Earlier this year, frustrated that his chances for a pro career might be slipping away, he had an epiphany.
“I decided that I would accept my mistakes, grow up and become an adult,” he said, heading for the first of more than a dozen TV interviews that have become a new part of his schedule. “I said to myself, ‘I won’t be negative anymore. I will tell you that this is not a day shift that you do. This is something that needs to be worked on every day.”
He also began training with Siisling, who works for the Dutch Tennis Federation, who continued to support van Rijthoven in his struggles. Siisling told him that he needed to stop playing defensively and use his strength to play more aggressively and move forward on the court.
“You have to attack with force, otherwise it will be wasted,” Siisling said. Siisling also urged van Reithoven, who likes to work hard but not for very long, to spend more time on the practice court. “I don’t think you can get to the top without working very hard,” he said.

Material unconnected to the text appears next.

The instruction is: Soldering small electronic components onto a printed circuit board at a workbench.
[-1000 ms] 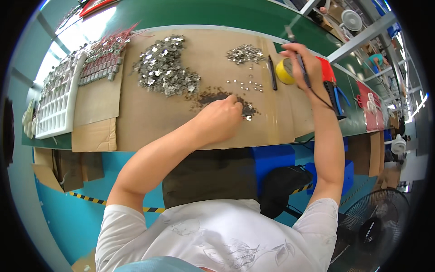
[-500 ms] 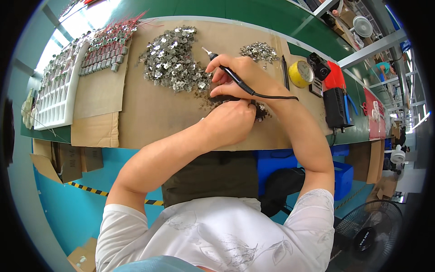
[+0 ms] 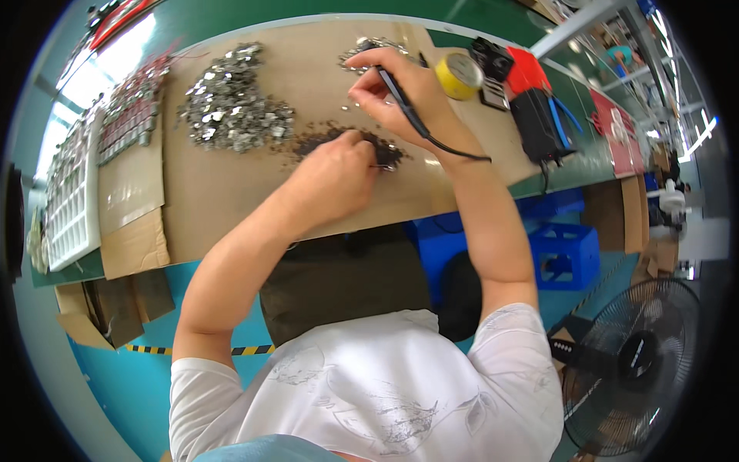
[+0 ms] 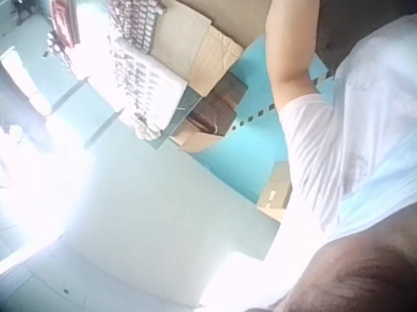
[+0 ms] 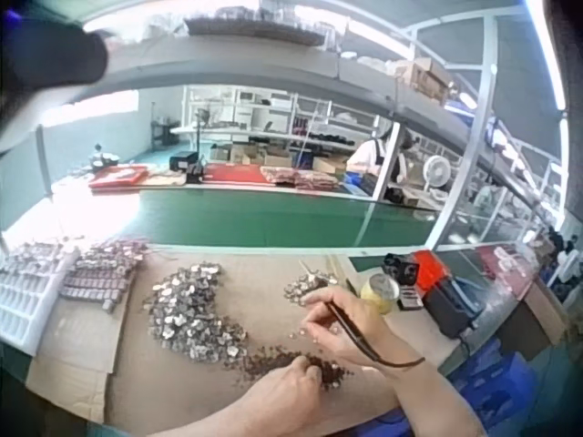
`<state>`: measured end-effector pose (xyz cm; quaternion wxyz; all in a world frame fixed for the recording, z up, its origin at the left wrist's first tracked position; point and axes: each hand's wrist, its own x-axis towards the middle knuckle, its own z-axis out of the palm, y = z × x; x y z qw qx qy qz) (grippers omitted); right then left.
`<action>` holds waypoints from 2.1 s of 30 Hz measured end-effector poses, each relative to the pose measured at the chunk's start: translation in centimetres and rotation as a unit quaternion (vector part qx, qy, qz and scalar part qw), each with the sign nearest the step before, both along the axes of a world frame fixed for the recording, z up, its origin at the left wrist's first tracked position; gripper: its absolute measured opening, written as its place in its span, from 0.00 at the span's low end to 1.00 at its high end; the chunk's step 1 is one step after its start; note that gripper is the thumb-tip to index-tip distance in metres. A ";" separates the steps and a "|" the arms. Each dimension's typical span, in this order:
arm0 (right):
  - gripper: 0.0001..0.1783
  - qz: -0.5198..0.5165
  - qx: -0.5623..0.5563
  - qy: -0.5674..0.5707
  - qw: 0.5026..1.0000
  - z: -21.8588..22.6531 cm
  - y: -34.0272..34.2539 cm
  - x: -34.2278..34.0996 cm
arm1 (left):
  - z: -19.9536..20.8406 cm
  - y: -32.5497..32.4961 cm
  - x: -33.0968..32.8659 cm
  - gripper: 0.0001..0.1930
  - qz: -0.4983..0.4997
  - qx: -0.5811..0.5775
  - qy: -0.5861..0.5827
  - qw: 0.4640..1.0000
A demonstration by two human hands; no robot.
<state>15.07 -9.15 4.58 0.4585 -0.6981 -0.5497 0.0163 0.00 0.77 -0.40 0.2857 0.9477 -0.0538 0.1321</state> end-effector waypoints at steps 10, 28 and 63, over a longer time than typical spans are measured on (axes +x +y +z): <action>0.19 -0.213 0.190 0.098 0.953 -7.4 -8.3 -2.2 | 2.4 -0.5 -0.1 0.09 0.056 -0.076 0.010 0.996; 0.20 -0.141 0.160 0.106 0.971 -9.0 -8.9 -1.3 | 4.0 1.8 -9.3 0.10 0.187 0.125 0.135 0.965; 0.21 -0.158 0.082 -0.049 0.983 -8.7 -9.9 -1.8 | 8.4 28.5 -39.5 0.17 0.686 0.279 0.011 0.672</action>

On Sunday, the undefeated van Reithoven’s status will be put to the test this spring against Djokovic, the six-time national singles champion and World Cup winner. last three Wimbledon titles. Djokovic said he had watched some of van Reithoven’s matches in recent days in anticipation of their showdown, which will likely take place on Center Court in an atmosphere unlike anything van Reithoven has experienced.
Djokovic scout report: Van Reithoven is good for grass, he said. “Big serve, one-handed backhand makes good use of the sweep. He is a versatile player. He can play fast; he can also stay in the draw and go into the draw.”
Djokovic has 20 Grand Slam singles titles, but van Reithoven said he’ll enter the court with the same mindset as he does all year, whether it’s in those backwater Candidates tournaments or over the past month on the ATP Tour. He believes he can win.
“Basically, in every match I think I am the best player,” he said, “although that may not always be the case.”